PROBLEM DESCRIPTION: Below are the records; copy exactly the stretch from the line containing "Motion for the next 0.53" through the line containing "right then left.", both ends included, and nothing else.

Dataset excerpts
---

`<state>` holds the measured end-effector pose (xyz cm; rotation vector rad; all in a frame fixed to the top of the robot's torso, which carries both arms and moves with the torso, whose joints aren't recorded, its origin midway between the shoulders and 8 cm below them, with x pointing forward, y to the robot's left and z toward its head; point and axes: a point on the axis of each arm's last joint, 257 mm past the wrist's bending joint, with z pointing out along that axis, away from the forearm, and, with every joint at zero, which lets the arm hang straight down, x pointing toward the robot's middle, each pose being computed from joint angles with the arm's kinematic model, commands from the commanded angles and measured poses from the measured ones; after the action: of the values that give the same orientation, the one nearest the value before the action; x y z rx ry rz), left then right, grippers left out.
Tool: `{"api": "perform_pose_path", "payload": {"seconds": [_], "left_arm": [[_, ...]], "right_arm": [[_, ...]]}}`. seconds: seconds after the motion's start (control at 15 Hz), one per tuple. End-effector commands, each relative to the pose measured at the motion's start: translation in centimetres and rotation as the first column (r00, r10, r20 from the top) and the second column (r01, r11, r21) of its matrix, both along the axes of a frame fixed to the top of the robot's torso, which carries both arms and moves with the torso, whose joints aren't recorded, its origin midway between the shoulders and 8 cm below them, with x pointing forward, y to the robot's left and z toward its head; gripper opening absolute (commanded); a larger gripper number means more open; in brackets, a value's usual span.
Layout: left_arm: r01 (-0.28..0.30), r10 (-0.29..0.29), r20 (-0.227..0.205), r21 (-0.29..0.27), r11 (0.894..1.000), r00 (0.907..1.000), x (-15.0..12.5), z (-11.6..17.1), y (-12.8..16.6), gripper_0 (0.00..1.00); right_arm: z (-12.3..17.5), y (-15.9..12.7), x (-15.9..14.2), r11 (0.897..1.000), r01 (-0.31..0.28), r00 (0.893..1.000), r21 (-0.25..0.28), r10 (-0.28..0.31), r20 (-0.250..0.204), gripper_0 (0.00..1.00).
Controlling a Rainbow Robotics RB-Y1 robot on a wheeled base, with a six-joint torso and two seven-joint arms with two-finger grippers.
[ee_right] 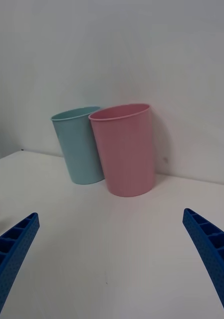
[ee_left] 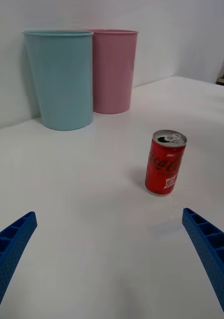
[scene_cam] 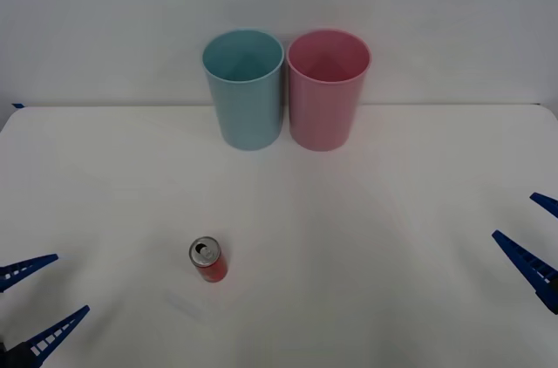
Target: Grasp the object on the table and drop it into the matching bin: aluminum can to the light blue bin, PET bottle to the pink bin.
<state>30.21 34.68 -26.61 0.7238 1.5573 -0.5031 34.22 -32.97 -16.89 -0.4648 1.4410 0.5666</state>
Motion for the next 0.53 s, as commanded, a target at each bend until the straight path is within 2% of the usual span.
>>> {"api": "perform_pose_path", "payload": {"seconds": [0.07, 0.4, 0.53], "left_arm": [[0.017, -0.017, -0.017, -0.009, 1.000, 0.9997, -0.2, -0.9, -0.8, 1.00], [0.059, -0.061, -0.051, -0.041, 0.997, 0.9968, 0.2, -2.5, -3.2, 1.00], [0.076, -0.078, -0.048, -0.055, 0.996, 0.9958, 0.7, -2.7, -4.2, 1.00]], "right_arm": [[0.0, 0.0, 0.0, 1.000, 0.000, 1.000, 0.000, 0.000, 0.000, 1.00], [0.0, 0.0, 0.0, 1.000, 0.000, 1.000, 0.000, 0.000, 0.000, 1.00], [0.0, 0.0, 0.0, 1.000, 0.000, 1.000, 0.000, 0.000, 0.000, 1.00]]}}
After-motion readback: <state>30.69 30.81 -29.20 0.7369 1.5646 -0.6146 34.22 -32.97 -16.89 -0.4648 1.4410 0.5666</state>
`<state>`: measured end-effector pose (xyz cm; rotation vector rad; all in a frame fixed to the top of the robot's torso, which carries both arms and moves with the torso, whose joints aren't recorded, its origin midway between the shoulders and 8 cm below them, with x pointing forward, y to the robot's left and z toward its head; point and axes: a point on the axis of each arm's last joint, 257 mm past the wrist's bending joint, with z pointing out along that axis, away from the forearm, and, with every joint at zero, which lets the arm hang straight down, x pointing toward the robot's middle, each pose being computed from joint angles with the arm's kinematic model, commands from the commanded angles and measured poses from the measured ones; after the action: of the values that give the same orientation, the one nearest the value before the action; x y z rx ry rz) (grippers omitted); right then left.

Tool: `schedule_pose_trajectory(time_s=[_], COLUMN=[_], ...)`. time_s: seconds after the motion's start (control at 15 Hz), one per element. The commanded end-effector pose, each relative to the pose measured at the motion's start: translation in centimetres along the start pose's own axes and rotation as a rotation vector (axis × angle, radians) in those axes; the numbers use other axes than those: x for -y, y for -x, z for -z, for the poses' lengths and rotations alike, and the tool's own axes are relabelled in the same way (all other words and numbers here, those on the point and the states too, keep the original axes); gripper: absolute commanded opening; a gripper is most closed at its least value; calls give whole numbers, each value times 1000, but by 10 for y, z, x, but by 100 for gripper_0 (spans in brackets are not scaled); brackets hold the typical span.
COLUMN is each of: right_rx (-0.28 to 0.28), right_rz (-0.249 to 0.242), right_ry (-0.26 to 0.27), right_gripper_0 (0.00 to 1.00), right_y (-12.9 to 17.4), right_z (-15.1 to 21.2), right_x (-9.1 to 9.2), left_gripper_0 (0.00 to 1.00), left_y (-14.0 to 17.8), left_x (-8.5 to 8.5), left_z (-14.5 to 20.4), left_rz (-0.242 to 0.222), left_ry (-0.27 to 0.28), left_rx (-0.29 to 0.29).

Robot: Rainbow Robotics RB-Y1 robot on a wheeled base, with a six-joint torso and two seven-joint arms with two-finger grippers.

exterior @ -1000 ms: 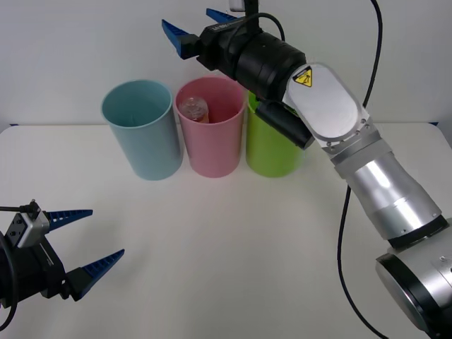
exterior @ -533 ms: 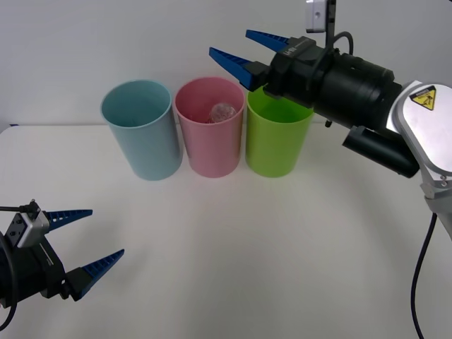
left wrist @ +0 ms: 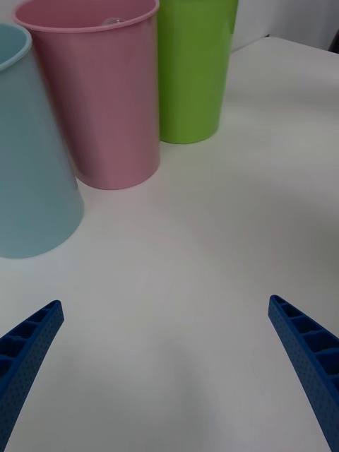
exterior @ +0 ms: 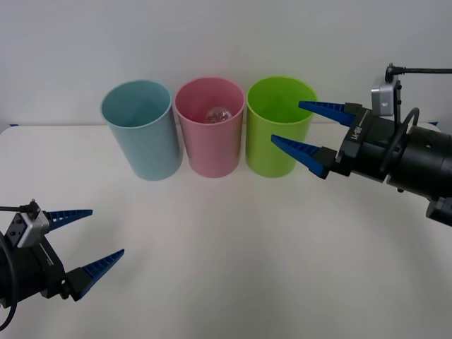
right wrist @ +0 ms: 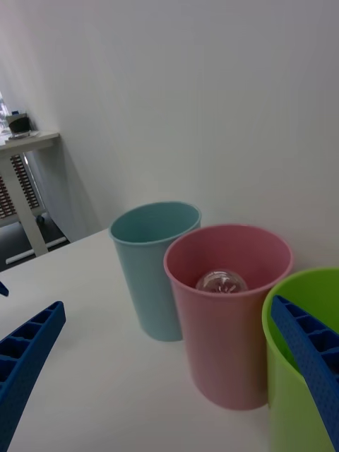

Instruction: Put cans in the blue bin and PET bottles in the pink bin and trash in the green bin.

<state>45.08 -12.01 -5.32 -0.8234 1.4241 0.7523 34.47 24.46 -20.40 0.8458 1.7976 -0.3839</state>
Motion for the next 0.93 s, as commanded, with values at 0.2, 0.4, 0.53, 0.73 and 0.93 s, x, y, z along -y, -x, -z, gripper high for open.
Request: schedule_pose_trajectory(time_s=[0.2, 0.4, 0.53, 0.73, 0.93], right_rx=[-120, -158, -160, -89, -24], right_rz=[66, 98, 104, 104, 128], right_ry=[12, 25, 14, -1, -17], right_gripper_0=[100, 100, 100, 100, 100], right_y=[-52, -72, -81, -78, -72], right_z=[69, 97, 108, 120, 131], right_x=[-4, -12, -13, -5, 3], left_gripper_0=[100, 100, 100, 100, 100], left_y=[0, 0, 0, 0, 0], left_x=[0, 0, 0, 0, 0], left_z=[0, 0, 0, 0, 0], left_rz=[0, 0, 0, 0, 0], left_ry=[0, 0, 0, 0, 0], left_rx=[0, 0, 0, 0, 0])
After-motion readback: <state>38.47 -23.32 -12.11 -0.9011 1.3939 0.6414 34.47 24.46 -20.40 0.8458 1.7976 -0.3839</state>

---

RESULT BELOW:
Motion for the next 0.53 s, as commanded, a target at each bend until the straight path is within 2% of the usual span.
>>> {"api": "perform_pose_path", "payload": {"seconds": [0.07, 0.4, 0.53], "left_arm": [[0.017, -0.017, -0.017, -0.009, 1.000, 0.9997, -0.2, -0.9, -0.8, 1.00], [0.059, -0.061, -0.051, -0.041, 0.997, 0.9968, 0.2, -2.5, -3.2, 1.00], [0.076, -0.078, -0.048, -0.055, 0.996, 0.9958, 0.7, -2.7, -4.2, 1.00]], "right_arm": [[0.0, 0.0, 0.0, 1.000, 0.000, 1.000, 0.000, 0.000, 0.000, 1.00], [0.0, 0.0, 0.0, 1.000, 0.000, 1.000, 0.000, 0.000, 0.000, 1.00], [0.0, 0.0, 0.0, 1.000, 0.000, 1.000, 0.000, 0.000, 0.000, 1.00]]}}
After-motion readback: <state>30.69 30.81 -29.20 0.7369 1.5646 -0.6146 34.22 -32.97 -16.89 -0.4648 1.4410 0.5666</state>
`<state>`: measured end-effector pose (xyz cm; rotation vector rad; all in a frame fixed to the top of the robot's torso, which carries both arms and moves with the torso, whose joints aren't recorded, its origin midway between the shoulders and 8 cm below them, with x pointing forward, y to the robot's left and z toward its head; point and axes: a point on the axis of each arm's last joint, 257 mm past the wrist's bending joint, with z pointing out along that axis, away from the forearm, and, with every joint at zero, which lets the arm hang straight down, x pointing toward the robot's middle, each pose being computed from joint angles with the arm's kinematic model, commands from the commanded angles and measured poses from the measured ones; after the action: of the values that give the same orientation, the one nearest the value before the action; x y z rx ry rz) (grippers omitted); right then left.

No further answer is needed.